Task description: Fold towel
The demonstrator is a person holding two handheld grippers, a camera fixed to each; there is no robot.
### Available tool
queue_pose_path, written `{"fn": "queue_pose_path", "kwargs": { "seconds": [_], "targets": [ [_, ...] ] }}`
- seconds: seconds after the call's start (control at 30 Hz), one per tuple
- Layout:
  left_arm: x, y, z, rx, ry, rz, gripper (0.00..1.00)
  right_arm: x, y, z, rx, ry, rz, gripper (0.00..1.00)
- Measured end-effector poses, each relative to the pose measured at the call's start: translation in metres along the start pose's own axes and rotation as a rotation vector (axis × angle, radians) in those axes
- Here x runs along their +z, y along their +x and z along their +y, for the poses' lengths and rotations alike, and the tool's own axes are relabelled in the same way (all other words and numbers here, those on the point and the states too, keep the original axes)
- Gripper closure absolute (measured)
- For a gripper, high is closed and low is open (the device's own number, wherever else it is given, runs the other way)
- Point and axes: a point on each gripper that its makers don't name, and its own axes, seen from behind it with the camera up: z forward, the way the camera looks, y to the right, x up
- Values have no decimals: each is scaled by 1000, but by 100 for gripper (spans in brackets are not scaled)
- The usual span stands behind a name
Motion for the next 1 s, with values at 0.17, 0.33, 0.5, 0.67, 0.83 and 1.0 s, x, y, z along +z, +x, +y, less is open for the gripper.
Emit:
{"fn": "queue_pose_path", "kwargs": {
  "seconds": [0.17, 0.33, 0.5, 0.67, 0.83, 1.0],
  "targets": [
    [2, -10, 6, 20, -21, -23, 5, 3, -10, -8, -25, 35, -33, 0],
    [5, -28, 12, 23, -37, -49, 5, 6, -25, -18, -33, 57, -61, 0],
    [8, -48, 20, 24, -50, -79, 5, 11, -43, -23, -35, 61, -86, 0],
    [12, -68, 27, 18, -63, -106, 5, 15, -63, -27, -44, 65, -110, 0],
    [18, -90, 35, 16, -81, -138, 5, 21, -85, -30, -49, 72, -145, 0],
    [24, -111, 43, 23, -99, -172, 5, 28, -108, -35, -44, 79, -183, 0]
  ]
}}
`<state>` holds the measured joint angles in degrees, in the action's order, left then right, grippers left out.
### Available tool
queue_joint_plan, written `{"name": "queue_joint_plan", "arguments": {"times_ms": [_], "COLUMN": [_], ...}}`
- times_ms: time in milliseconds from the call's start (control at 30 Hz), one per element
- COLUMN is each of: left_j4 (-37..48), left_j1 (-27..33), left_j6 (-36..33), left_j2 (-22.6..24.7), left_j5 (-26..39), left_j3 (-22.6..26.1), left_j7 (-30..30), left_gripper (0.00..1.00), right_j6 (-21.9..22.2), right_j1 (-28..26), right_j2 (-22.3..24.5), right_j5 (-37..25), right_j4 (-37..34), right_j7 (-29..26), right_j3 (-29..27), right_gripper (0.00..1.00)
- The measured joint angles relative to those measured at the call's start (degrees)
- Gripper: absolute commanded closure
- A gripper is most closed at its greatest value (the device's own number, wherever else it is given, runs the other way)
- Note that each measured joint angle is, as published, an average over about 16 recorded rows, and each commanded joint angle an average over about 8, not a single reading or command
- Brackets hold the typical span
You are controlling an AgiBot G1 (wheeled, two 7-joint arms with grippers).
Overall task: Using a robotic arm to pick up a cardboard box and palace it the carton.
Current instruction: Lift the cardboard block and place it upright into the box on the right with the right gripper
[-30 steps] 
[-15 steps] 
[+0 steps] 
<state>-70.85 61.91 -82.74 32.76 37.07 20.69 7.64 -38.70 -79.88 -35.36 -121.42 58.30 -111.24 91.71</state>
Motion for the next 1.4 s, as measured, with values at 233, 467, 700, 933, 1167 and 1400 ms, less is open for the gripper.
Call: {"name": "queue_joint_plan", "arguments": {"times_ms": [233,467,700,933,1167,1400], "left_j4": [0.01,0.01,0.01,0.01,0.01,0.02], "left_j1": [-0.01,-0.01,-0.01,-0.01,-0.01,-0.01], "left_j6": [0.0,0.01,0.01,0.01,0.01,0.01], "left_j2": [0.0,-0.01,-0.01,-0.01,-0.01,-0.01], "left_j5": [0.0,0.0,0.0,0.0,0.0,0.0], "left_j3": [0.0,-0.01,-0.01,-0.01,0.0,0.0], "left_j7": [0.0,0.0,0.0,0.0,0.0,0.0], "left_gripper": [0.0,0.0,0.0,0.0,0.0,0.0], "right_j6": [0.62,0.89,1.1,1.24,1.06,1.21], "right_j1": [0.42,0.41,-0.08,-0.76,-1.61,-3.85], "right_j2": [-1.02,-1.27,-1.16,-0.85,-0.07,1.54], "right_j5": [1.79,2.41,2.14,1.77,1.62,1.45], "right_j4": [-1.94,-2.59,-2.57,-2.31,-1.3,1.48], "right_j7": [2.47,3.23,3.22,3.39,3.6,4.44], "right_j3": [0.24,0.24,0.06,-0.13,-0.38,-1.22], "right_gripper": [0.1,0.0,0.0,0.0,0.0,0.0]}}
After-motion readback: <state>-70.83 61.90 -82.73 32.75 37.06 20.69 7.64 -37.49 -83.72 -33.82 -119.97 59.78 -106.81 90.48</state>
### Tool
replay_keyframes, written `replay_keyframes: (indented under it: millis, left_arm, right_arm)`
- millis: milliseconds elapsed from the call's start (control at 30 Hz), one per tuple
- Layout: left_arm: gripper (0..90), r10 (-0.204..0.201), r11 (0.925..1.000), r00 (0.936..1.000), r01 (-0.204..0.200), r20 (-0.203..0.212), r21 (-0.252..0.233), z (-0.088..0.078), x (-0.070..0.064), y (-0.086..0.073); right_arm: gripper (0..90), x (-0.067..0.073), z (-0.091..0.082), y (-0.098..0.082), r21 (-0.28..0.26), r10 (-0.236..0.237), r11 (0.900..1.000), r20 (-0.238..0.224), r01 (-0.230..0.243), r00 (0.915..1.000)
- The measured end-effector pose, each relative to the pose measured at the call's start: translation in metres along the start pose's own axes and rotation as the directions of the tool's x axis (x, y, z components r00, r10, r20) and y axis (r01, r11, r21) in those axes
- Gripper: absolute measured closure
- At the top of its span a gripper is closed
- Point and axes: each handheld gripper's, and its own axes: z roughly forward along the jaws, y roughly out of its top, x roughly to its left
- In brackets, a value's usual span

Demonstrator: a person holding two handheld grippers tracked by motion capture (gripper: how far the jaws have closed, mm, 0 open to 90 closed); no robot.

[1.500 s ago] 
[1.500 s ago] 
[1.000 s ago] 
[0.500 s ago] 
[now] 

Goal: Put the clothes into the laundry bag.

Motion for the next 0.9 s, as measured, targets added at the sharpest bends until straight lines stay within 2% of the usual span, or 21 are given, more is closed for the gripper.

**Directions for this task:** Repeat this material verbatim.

**Answer for the task:**
Task description: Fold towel
The demonstrator is a person holding two handheld grippers, a camera fixed to each; there is no robot.
### Available tool
queue_pose_path, written `{"fn": "queue_pose_path", "kwargs": { "seconds": [_], "targets": [ [_, ...] ] }}`
- seconds: seconds after the call's start (control at 30 Hz), one per tuple
- Layout:
  left_arm: x, y, z, rx, ry, rz, gripper (0.00..1.00)
  right_arm: x, y, z, rx, ry, rz, gripper (0.00..1.00)
- Measured end-effector poses, each relative to the pose measured at the call's start: translation in metres along the start pose's own axes and rotation as a rotation vector (axis × angle, radians) in those axes
- Here x runs along their +z, y along their +x and z along their +y, for the poses' lengths and rotations alike, and the tool's own axes are relabelled in the same way (all other words and numbers here, those on the point and the states too, keep the original axes)
- Gripper closure absolute (measured)
- For a gripper, high is closed and low is open (the device's own number, wherever else it is given, runs the other way)
- Point and axes: a point on each gripper that its makers don't name, and its own axes, seen from behind it with the camera up: z forward, the way the camera looks, y to the right, x up
- Values have no decimals: each is scaled by 1000, but by 100 for gripper (spans in brackets are not scaled)
- The usual span stands behind a name
Motion for the next 1 s, with values at 0.17, 0.33, 0.5, 0.67, 0.83 and 1.0 s, x, y, z along +z, +x, +y, less is open for the gripper.
Emit:
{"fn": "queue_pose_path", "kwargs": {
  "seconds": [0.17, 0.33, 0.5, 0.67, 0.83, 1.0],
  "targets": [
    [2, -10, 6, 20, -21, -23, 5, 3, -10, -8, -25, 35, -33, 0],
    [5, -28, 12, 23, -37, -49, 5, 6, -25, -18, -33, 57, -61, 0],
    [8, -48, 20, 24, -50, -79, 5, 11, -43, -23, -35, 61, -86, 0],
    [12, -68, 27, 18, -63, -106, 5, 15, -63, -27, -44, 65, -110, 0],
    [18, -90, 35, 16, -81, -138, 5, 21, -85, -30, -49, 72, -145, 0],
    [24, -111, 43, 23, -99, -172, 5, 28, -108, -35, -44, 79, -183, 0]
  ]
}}
`<state>` holds the measured joint angles in degrees, in the action's order, left then right, grippers left out.
### Available tool
queue_joint_plan, written `{"name": "queue_joint_plan", "arguments": {"times_ms": [_], "COLUMN": [_], ...}}`
- times_ms: time in milliseconds from the call's start (control at 30 Hz), one per element
- COLUMN is each of: left_j4 (-37..48), left_j1 (-27..33), left_j6 (-36..33), left_j2 (-22.6..24.7), left_j5 (-26..39), left_j3 (-22.6..26.1), left_j7 (-30..30), left_gripper (0.00..1.00), right_j6 (-21.9..22.2), right_j1 (-28..26), right_j2 (-22.3..24.5), right_j5 (-37..25), right_j4 (-37..34), right_j7 (-29..26), right_j3 (-29..27), right_gripper (0.00..1.00)
- The measured joint angles relative to those measured at the call's start (degrees)
- Gripper: absolute commanded closure
- A gripper is most closed at its greatest value (the device's own number, wherever else it is given, runs the other way)
- Note that each measured joint angle is, as published, an average over about 16 recorded rows, and each commanded joint angle an average over about 8, not a single reading or command
- Brackets hold the typical span
You are controlling an AgiBot G1 (wheeled, two 7-joint arms with grippers).
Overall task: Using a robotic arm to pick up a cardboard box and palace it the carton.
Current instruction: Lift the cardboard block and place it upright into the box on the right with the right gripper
[-30 steps] 
[-15 steps] 
[+0 steps] 
<state>-70.85 61.91 -82.74 32.76 37.07 20.69 7.64 -38.70 -79.88 -35.36 -121.42 58.30 -111.24 91.71</state>
Motion for the next 1.4 s, as measured, with values at 233, 467, 700, 933, 1167 and 1400 ms, less is open for the gripper.
Call: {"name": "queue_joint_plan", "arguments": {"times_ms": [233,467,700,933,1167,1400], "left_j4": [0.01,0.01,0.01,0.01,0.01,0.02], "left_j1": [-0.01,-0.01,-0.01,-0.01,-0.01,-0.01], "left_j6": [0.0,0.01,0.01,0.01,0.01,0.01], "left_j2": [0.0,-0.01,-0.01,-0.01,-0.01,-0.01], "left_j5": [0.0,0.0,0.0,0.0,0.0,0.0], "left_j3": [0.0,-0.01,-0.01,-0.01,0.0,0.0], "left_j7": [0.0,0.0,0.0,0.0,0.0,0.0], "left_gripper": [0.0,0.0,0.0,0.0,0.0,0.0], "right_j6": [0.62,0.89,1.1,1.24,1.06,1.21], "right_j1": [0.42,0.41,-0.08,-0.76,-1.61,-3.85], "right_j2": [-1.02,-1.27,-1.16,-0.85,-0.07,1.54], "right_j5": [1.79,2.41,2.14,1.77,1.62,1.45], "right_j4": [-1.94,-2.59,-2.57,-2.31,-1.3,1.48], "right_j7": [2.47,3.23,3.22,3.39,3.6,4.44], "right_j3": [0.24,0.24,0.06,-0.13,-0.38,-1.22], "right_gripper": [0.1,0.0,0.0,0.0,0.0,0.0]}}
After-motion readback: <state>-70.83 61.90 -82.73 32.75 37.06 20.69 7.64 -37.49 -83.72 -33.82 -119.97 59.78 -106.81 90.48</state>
### Tool
replay_keyframes, written `replay_keyframes: (indented under it: millis, left_arm, right_arm)`
- millis: milliseconds elapsed from the call's start (control at 30 Hz), one per tuple
- Layout: left_arm: gripper (0..90), r10 (-0.204..0.201), r11 (0.925..1.000), r00 (0.936..1.000), r01 (-0.204..0.200), r20 (-0.203..0.212), r21 (-0.252..0.233), z (-0.088..0.078), x (-0.070..0.064), y (-0.086..0.073); right_arm: gripper (0..90), x (-0.067..0.073), z (-0.091..0.082), y (-0.098..0.082), r21 (-0.28..0.26), r10 (-0.236..0.237), r11 (0.900..1.000), r20 (-0.238..0.224), r01 (-0.230..0.243), r00 (0.915..1.000)
- The measured end-effector pose, each relative to the pose measured at the call's start: translation in metres along the start pose's own axes and rotation as the directions of the tool's x axis (x, y, z components r00, r10, r20) and y axis (r01, r11, r21) in those axes
- Gripper: absolute measured closure
- At the top of its span a gripper is closed
- Point and axes: each handheld gripper's, and its own axes: z roughly forward along the jaws, y roughly out of its top, x roughly to its left
- In brackets, a value's usual span

Demonstrator: a person holding two handheld grippers tracked by motion capture (gripper: how far the jaws have closed, mm, 0 open to 90 closed); no robot.

[1.500 s ago] 
[1.500 s ago] 
[1.000 s ago] 
[0.500 s ago] 
[now] 

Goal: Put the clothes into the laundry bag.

Motion for the next 0.9 s, as measured, targets added at the sharpest bends until straight lines stay within 2% of the usual span, or 21 are given, more is closed for the gripper.

The reply is now complete.